> **WORK INSTRUCTION**:
Output the listing exactly as written, apart from its pictures.

> **DATA PROVIDED**:
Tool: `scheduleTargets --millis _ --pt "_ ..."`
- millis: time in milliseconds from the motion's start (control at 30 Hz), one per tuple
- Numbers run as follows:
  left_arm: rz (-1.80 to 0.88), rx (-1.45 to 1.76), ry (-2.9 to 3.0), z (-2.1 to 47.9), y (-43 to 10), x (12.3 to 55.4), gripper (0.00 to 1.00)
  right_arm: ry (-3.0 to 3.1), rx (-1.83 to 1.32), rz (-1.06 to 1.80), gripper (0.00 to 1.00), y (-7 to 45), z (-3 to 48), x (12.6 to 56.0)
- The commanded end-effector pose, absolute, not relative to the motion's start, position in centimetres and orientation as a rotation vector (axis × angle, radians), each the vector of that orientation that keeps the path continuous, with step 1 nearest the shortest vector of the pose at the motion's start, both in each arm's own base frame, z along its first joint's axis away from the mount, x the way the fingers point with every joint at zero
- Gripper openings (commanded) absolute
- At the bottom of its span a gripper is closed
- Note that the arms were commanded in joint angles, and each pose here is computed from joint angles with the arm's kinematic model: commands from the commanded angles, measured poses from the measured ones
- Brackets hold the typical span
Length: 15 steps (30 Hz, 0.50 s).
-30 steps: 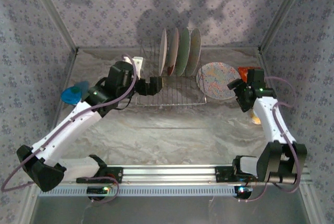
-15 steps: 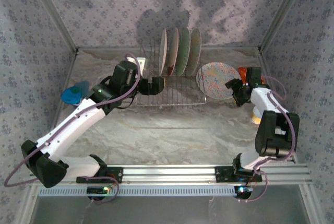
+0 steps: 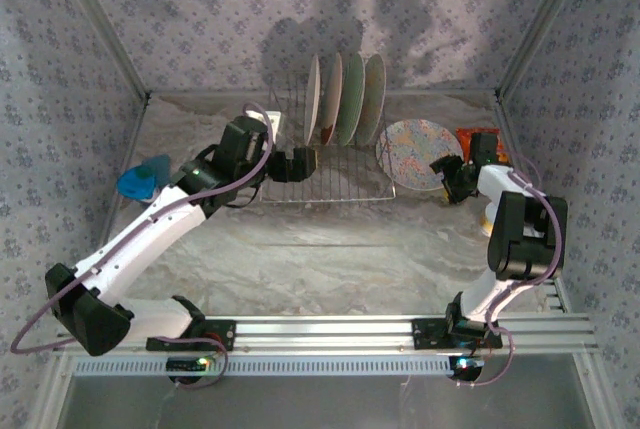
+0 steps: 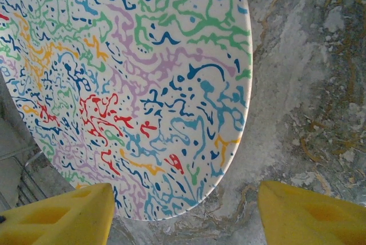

> **RESULT**:
Tool: `scheduleTargets --millis _ --pt "_ ..."`
- millis: time in milliseconds from the motion's start (control at 30 Hz), one per tuple
- Numbers run as follows:
  left_arm: rz (-1.80 to 0.88), rx (-1.45 to 1.76), ry (-2.9 to 3.0), z (-2.1 to 47.9), y (-43 to 10), x (12.3 to 55.4), gripper (0.00 to 1.00)
  right_arm: ry (-3.0 to 3.1), rx (-1.83 to 1.32), rz (-1.06 to 1.80), gripper (0.00 to 1.00), y (-7 to 45), z (-3 to 48), x (12.6 to 56.0)
- The commanded end-effector pose, absolute, not relative to the motion's start, position in centimetres and orientation as a rotation vector (axis × angle, radians), each the vector of that orientation that keeps the path continuous, with step 1 nearest the shortest vector of the pose at the motion's start, both in each arm's own base frame, z along its first joint's axis away from the mount, x the way the fingers point with every joint at zero
- Gripper openings (commanded) absolute
- At the bottom of its span a gripper is closed
- Note that the arms were commanded in joint angles, and each pose here is computed from joint angles with the arm's kinematic model: commands from the commanded angles, measured poses from the measured ones
- Brackets hold the typical span
Length: 15 steps (30 Hz, 0.50 s).
-30 steps: 
-15 steps: 
+0 steps: 
+0 steps: 

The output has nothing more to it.